__TASK INSTRUCTIONS__:
Among the entries below, tally the lines that include "joint", and give the number alone.

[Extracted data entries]
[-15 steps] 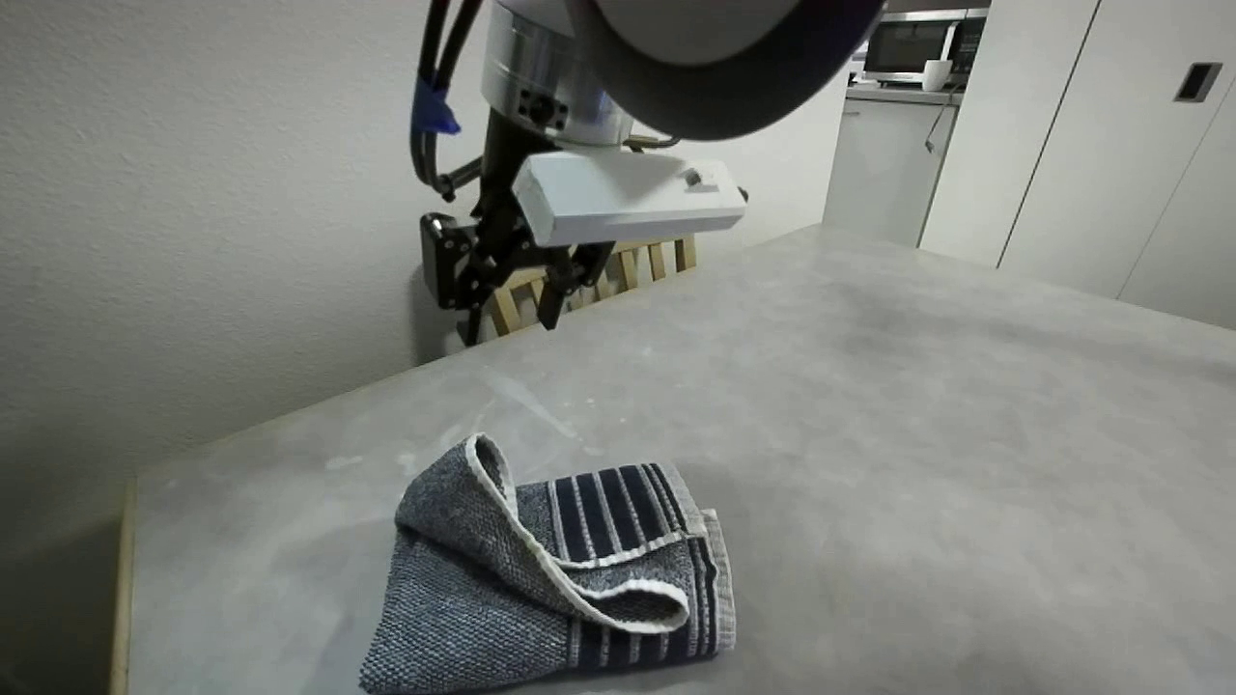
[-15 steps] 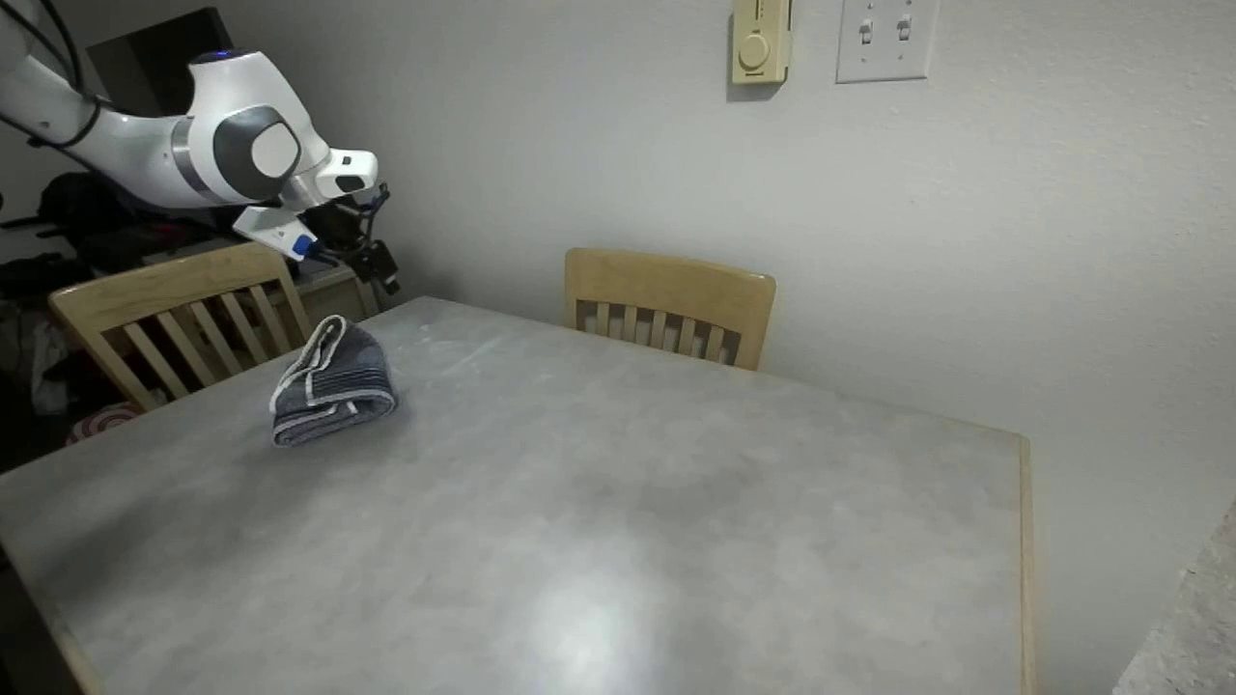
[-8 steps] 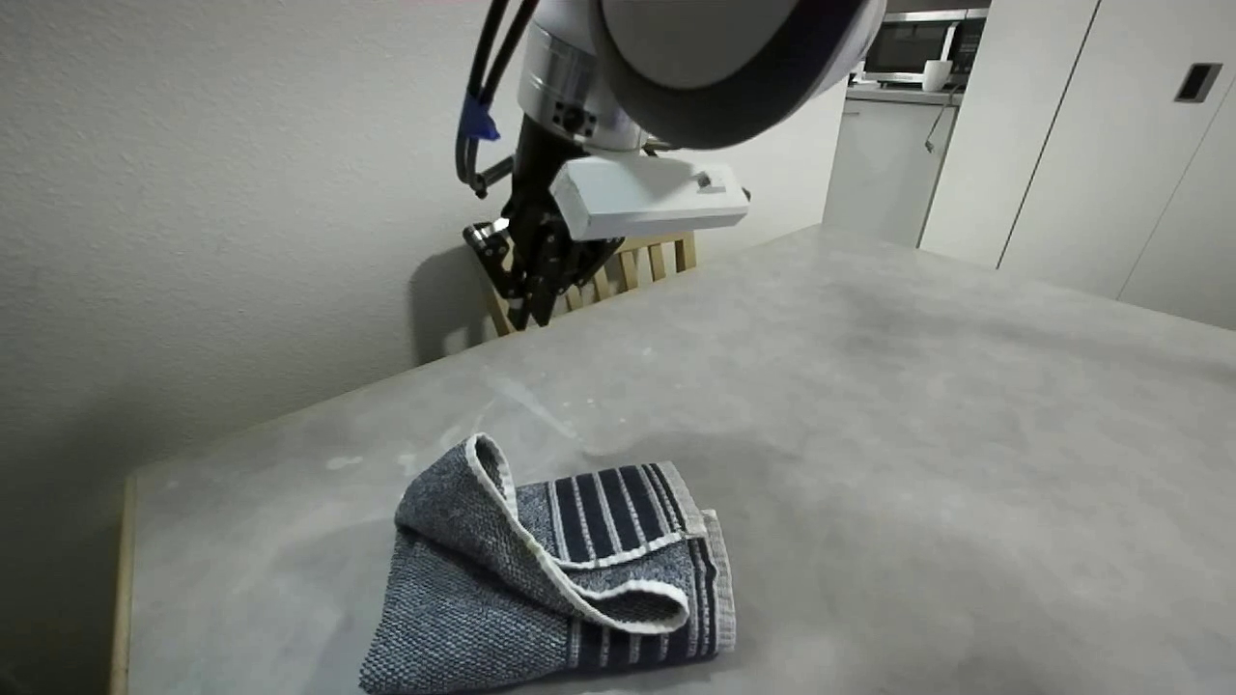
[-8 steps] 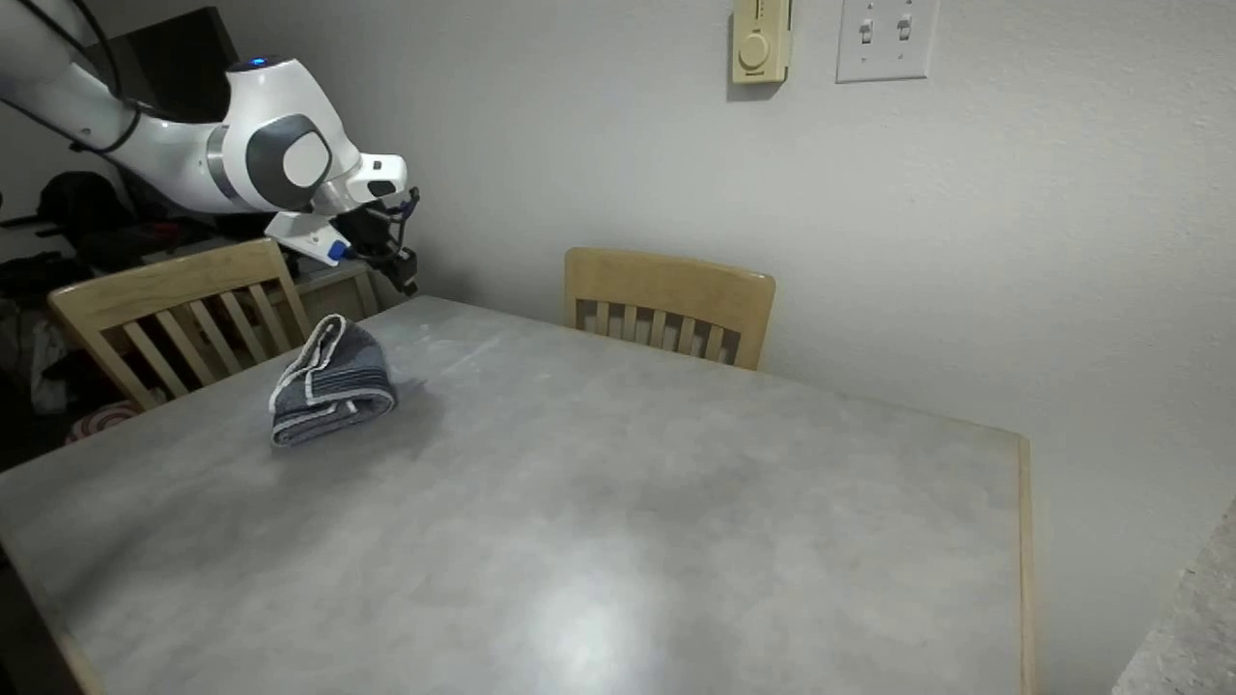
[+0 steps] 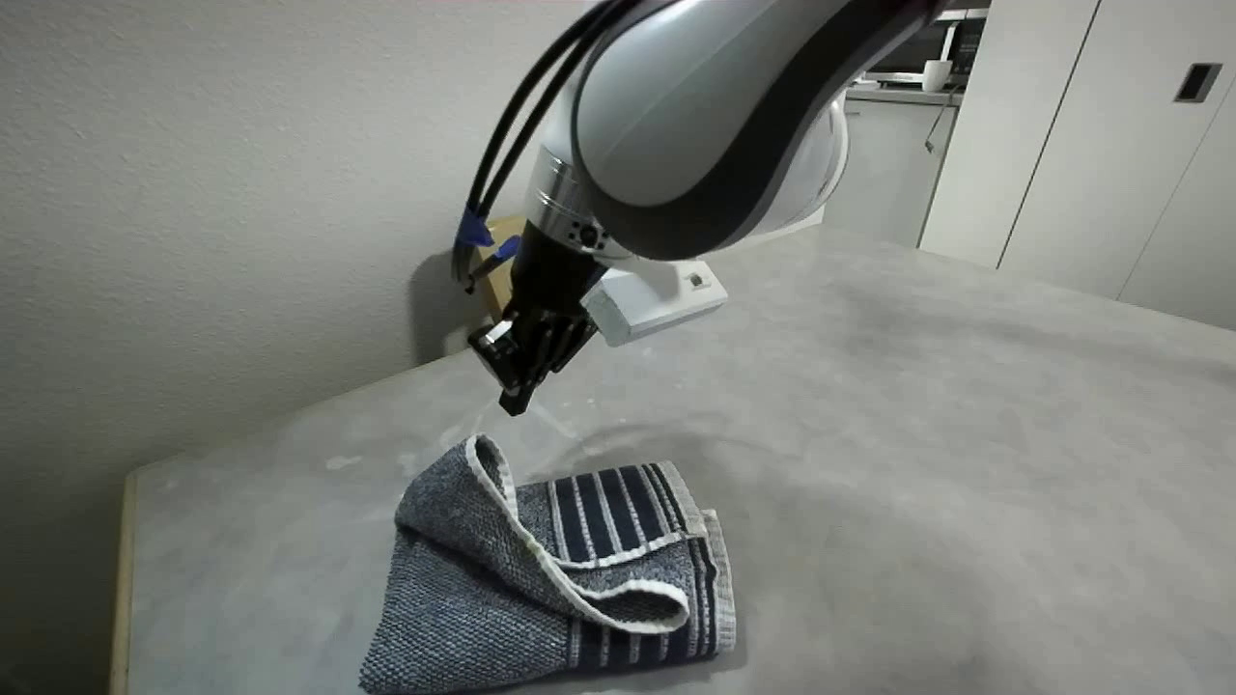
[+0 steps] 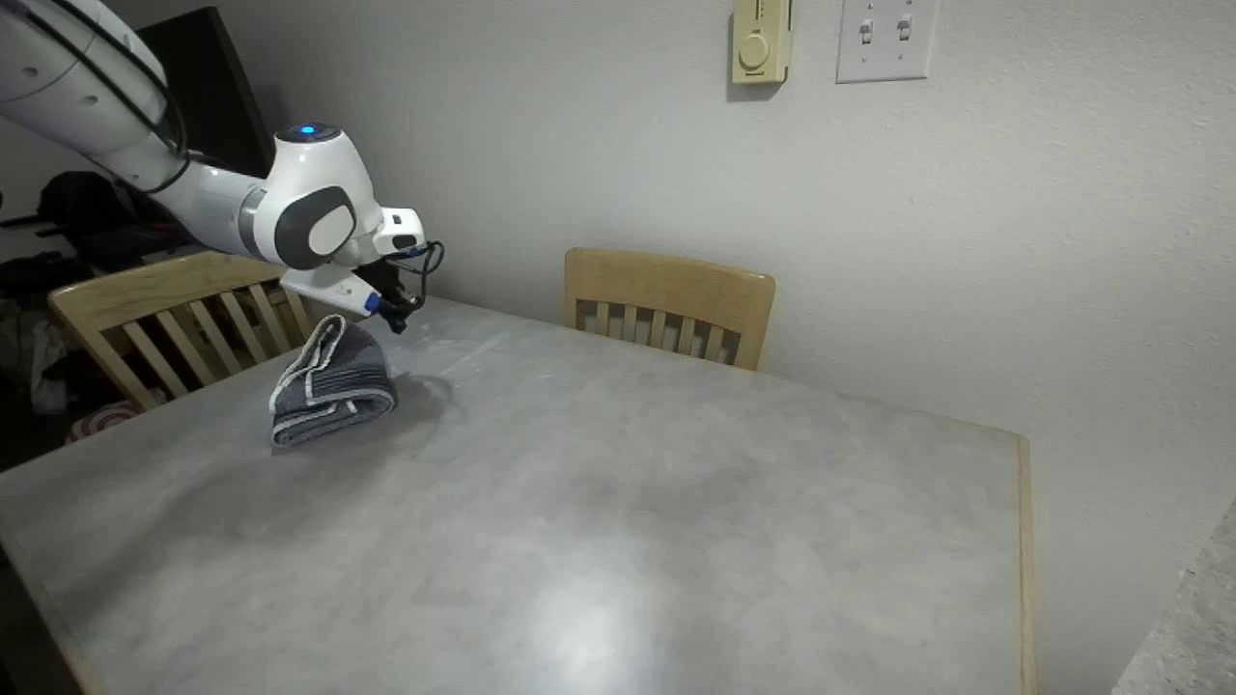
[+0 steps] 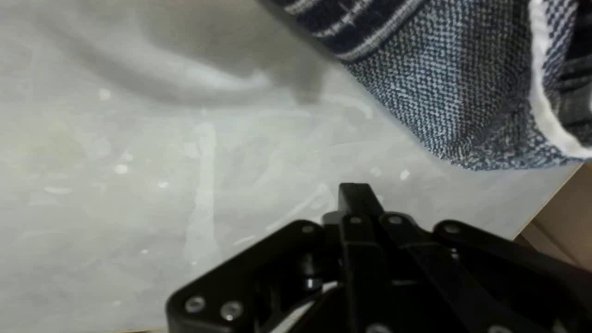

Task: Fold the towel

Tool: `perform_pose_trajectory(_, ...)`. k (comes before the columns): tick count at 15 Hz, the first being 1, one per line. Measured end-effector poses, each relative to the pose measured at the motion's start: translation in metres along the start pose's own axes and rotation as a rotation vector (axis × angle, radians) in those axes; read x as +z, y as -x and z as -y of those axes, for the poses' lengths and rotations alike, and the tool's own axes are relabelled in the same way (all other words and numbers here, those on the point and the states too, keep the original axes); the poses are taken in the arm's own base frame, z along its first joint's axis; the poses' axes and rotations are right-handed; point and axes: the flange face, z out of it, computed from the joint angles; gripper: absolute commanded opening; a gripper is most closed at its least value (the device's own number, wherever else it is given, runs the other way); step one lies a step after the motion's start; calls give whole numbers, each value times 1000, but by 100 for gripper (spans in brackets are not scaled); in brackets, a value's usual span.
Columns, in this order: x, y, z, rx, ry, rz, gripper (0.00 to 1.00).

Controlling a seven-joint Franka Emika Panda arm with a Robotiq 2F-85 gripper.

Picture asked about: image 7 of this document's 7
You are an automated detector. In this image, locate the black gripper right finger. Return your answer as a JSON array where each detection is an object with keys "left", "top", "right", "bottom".
[{"left": 375, "top": 210, "right": 592, "bottom": 333}]

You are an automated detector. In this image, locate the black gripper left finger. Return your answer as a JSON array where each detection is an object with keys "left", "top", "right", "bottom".
[{"left": 164, "top": 180, "right": 396, "bottom": 333}]

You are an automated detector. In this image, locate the blue-grey towel with white trim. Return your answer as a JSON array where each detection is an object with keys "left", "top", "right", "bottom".
[{"left": 257, "top": 0, "right": 592, "bottom": 171}]

__RESPONSE BELOW__:
2